Thousands of students will likely try these great companies. My first tip is not to become obsessed with a “dream business”. You may not be able to get an internship with them. Be prepared to pivot. Better than having a “dream business” obsession, have a “dream industry” orientation.
A few simple rules
Some B schools encourage students to dive into a dream business analysis; it’s too narrow. The first year of MBA training should be used to study as wide a range of management topics as possible, instead of obsessing over search engine optimization or consulting paradigms.
The first decision the student must make is what internship opportunities are you going to look for? Choose only those that you will be happy to get a PPO for.
Once you’ve landed an internship, what should you do? Before you even start, you need to do enough homework on the business to be well prepared. A simple step is to talk to seniors who did an internship at the same company the previous year. What did they learn? How did they transform an internship into a PPO?
An HBR John Coleman’s article (July 11, 2016) has very simple tips on what to do when you start your internship.

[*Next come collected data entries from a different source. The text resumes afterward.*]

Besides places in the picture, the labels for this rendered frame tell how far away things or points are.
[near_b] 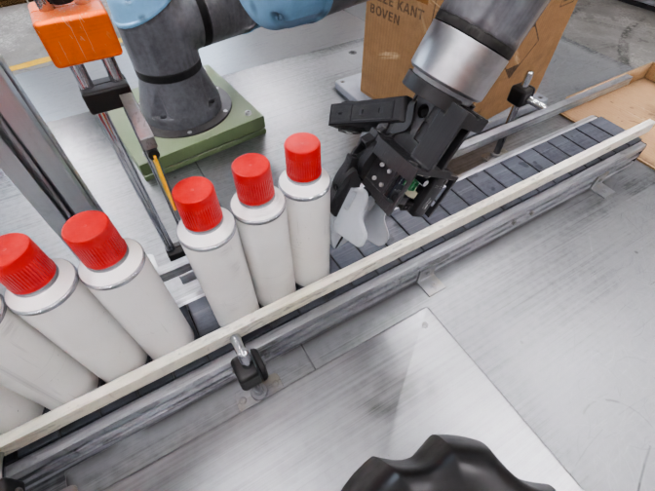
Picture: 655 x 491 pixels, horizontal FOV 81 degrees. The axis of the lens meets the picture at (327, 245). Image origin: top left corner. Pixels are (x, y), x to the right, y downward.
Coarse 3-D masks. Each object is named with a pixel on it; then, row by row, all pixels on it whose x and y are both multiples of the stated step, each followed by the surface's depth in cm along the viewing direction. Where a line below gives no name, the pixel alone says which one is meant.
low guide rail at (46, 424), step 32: (640, 128) 64; (576, 160) 59; (512, 192) 55; (448, 224) 51; (384, 256) 47; (320, 288) 45; (256, 320) 42; (192, 352) 40; (128, 384) 38; (64, 416) 36; (0, 448) 34
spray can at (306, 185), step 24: (288, 144) 34; (312, 144) 34; (288, 168) 35; (312, 168) 35; (288, 192) 36; (312, 192) 36; (288, 216) 39; (312, 216) 38; (312, 240) 41; (312, 264) 44
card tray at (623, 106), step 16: (608, 80) 83; (640, 80) 90; (608, 96) 86; (624, 96) 86; (640, 96) 86; (576, 112) 82; (592, 112) 82; (608, 112) 82; (624, 112) 82; (640, 112) 82; (624, 128) 78; (640, 160) 72
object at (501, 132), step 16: (624, 80) 65; (576, 96) 62; (592, 96) 63; (544, 112) 59; (560, 112) 61; (496, 128) 56; (512, 128) 57; (464, 144) 54; (480, 144) 55; (160, 272) 40; (176, 272) 41

- Treat your internship with the seriousness it deserves, so start with relentless punctuality.
- Always be on time with your assignments and give 100%.
- Complete every assignment or project with excellence in mind.
- Do more work, without being asked: deliver more than what you were asked to do
- Be resourceful: go the extra mile, before asking questions, try to find the answers yourself. Use the time with your supervisor well, invest in learning as much as you can.
- Finally, use the internship to build professional relationships in the company.
Pavitra [name changed] got a summer internship at a large pharmaceutical company with another student from his Mumbai-based B school. Pavitra was assigned to Delhi and her classmate in Mumbai, the company’s headquarters. Both did a good job. Pavitra probably did a better job, but it was the other student who got the PPO.
When I asked what could be the reason, Pavitra made a good observation. She felt that she had spent all her eight weeks in Delhi and hadn’t even been to the company headquarters once. It was his loss. Her friend had spent time building relationships in the company on many levels, which earned her the title of PPO. Pavitra had no great regrets but learned a life lesson from this non-PPO experience.
I know smart students who work hard on their internships. They also use resources that will help them score points with their supervisors. Ravi (name changed) was in the company of his dreams but had a tough branding challenge. He did his homework and reached out to people like his consumer behavior teacher, who helped him develop new ideas for the brand. He made the PPO cut.
In the future, it is likely that, as in B-Schools in the United States, 70% of the final placement will be through the PPO route. Students should therefore consider each summer internship as a potential PPO. As PPOs become the norm, it is all the more important for businesses and B-Schools to ensure that second-year MBA courses don’t become a chore.